Si voltarono in contemporanea verso di lui, facendolo sentire a disagio. Oh, per l'amor degli dei, sarebbe morto da lì a poco? Bene, ma lo avrebbe fatto da re ed i re non si sentono a disagio. I re sono carasmatici e perfettamente a loro agio in qualsiasi momento. Annuendo a se stesso, aprì la bocca rendendosi conto di non avere praticamente nulla da dire.

“Um, la prossima volta... ehm ehm, porteresti anche Fiamma? Vorrei vederla.” Eris gli si fece più vicina, posando le mani sul materasso.

“Dovreste cambiare le lenzuola. Ad ogni modo, non so quanto possa essere una buon'idea sire. Lo sapete che-” Mingord alzò gli occhi fino a puntarli sul soffitto, leggermente assonato.

“Sì. Sì, lo so. Non importa, era solo per...” non continuò, si limitò a sospirare. Gabriel, alzatosi per posare la bacinella, fece qualche passo verso di lui.

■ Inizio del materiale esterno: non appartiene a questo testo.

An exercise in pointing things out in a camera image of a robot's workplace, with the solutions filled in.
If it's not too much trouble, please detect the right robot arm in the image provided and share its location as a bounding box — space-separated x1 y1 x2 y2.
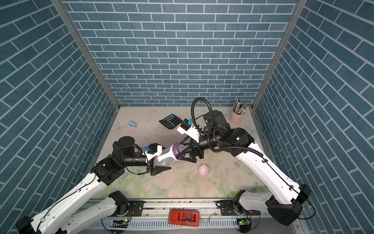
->
176 97 312 226

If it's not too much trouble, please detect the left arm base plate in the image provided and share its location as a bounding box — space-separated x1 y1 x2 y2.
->
115 200 145 217

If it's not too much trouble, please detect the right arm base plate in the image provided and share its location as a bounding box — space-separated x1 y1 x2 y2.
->
215 200 260 216

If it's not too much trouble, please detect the purple collar with nipple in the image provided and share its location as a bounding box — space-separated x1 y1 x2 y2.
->
172 143 181 158

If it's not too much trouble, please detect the pink pen cup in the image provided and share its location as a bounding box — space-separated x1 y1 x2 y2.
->
229 108 245 125

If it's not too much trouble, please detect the clear baby bottle body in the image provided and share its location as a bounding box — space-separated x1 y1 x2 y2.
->
154 151 176 167

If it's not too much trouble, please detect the black calculator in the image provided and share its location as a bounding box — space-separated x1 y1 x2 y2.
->
159 114 182 130

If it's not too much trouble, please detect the pink bottle cap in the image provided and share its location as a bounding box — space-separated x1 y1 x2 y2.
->
198 164 209 177

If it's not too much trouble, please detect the small blue eraser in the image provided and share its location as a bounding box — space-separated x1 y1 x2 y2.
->
129 121 137 128

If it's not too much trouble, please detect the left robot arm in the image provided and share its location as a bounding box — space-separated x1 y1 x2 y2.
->
16 136 180 234

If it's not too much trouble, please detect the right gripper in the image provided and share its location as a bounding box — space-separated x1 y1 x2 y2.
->
176 134 221 162

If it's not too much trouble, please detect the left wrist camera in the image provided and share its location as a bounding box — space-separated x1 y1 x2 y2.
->
143 143 163 159

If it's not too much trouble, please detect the red box on rail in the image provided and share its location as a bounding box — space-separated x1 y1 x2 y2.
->
168 210 200 227

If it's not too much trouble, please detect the aluminium front rail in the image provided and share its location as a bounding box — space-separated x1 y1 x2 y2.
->
88 198 273 232

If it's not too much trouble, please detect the pink bottle handle ring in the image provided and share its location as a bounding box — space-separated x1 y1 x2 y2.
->
154 146 177 167

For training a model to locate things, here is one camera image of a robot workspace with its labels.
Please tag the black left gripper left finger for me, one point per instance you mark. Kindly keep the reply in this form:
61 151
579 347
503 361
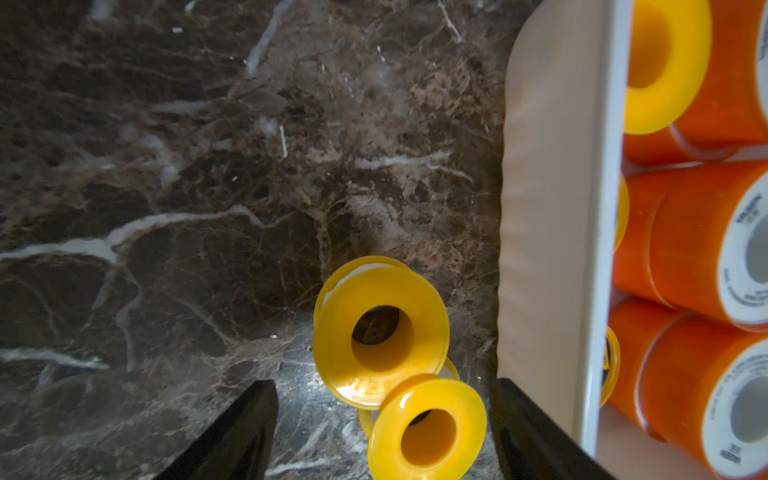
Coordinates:
237 444

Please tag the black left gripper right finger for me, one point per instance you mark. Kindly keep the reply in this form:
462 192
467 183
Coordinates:
529 444

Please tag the yellow tape roll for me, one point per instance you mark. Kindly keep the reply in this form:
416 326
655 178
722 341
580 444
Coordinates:
431 426
363 375
670 50

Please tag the yellow black tape spool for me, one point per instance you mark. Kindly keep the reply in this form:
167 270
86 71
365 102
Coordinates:
611 365
622 218

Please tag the orange white tape roll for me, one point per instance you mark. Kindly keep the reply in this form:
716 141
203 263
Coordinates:
709 242
704 391
730 109
631 266
668 147
638 324

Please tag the white plastic storage box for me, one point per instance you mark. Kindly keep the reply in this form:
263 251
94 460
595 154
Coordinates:
565 100

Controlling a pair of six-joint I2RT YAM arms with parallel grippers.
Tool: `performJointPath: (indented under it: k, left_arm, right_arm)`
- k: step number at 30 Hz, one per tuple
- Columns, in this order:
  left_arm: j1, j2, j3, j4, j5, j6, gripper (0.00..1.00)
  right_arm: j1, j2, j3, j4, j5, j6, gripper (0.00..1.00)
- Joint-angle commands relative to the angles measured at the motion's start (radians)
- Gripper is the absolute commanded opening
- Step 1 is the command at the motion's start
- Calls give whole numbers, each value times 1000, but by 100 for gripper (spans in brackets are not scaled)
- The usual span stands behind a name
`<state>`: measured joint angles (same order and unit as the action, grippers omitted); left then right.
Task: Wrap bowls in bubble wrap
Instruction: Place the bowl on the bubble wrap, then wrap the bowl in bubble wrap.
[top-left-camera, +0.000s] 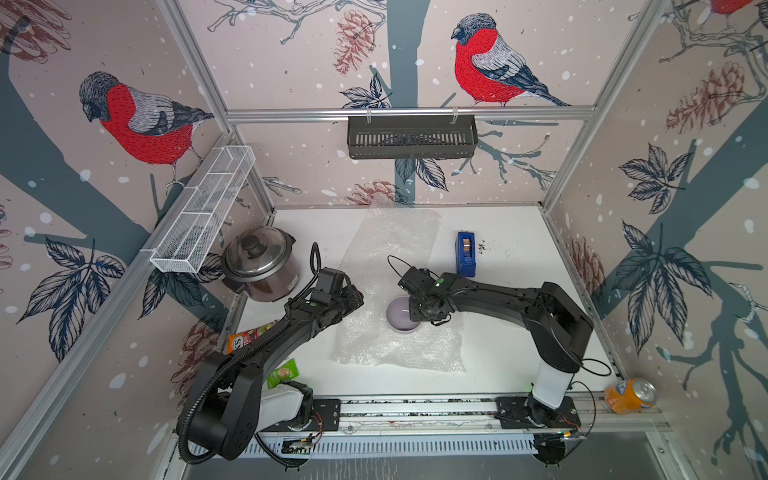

“Se vuoi, posso mandare qualcuno. E se Eris accettasse, potrebbe accompagnarla qui. E' potente, chiunque conosca il suo nome non sarà così sciocco da sfidarci. In più, come ovvio che sia, ci saranno guardie a difenderla dagli stolti.” Il sovrano voltò il capo verso di lui, non parlando. Si perse nei pensieri per qualche secondo poi guardò la Strega.

“Cosa nei pensi?” Il Capitano incrociò le braccia, in attesa. Lei guardò l'uomo nel letto, di nuovo ricoperto di bende e con la camicia sporca, poi quello in piedi un paio di volte. Si mise a giocherellare con le dita delle mani, fissando il pavimento.

“Non lo so...” Mingord si alzò su un gomito, allarmato ma il dolore lo fece ricadere con un gemito.

“Non ho visto niente di allarmante, non temere. Solo... non sono convinta, tutto qui.” Il re si costrinse a scacciare quella leggera aura di sonnolenza che gli si era avvolta intorno.

“Cosa significa 'niente di allarmante'? Hai visto davvero qualcosa?” le chiese lui in un involontario tono rude. Notando che lei non rispondeva, la richiamò più gentilmente.

“Stava cantando, Mingord.” Un gravoso silenzio calò nella stanza e la Strega diede qualche secondo per permettere di assimilare ad entrambi la sua risposta.

“Ma-” iniziò Gabriel, le braccia molli lungo i fianchi dalla sorpresa, senza avere davvero l'intenzione di continuare la frase. Ad ogni modo fu interrotto.

“Aveva la voce di un'angelo, la più bella che abbia mai sentito. Anche se questo non dovrebbe sorprendermi” commentò lei. Si appoggiò con la schiena al lato del letto, reclinando leggermente la testa sul materasso morbido.

“Naturalmente il fatto che venga qui non significa necessariamente che inizierà a cantare come un pulcino ma... non lo so, è una decisione che dipende da te Mingord. Fiamma farebbe cose folli per accertarsi delle tue condizioni con i suoi stessi occhi, Gabriel mi sembra favorevole; io mi adeguerò a tutto quello che vorrai.” Il sovrano si passò una mano sul viso, ormai stanco.

“Vorrei che Arelix fosse qui.” Lo disse a voce così bassa che quasi sembrò perfino a lui stesso di non averlo detto realmente. Non che fosse un problema, sarebbe stato meglio tenerlo per sé. Gli era sfuggito. Eris lo percepì lo stesso però finse di non averlo fatto.

L'uomo si coprì gli occhi con un braccio, lasciando andare uno sbuffo.

“Secondo te, riuscirebbe a prendere consapevolezza dei suoi poteri?” A Gabriel parve di aver osato chiedere qualcosa di proibito.

“Perché no?” Con sorpresa sia di Gabriel che Eris fu lo stesso re a rispondere.

“Quanti anni sono che non apre bocca? Dodici? Quindici? Non voglio destinarla ad un vita nel silenzio.” Passò uno sguardo tra la Strega ed il Capitano. Lei annuì lentamente, sospirando.

“Molto bene. Domani mattina il re rincontrerà la principessa.”

“E così sia” proclamò Mingord, con il cuore un po' più leggero.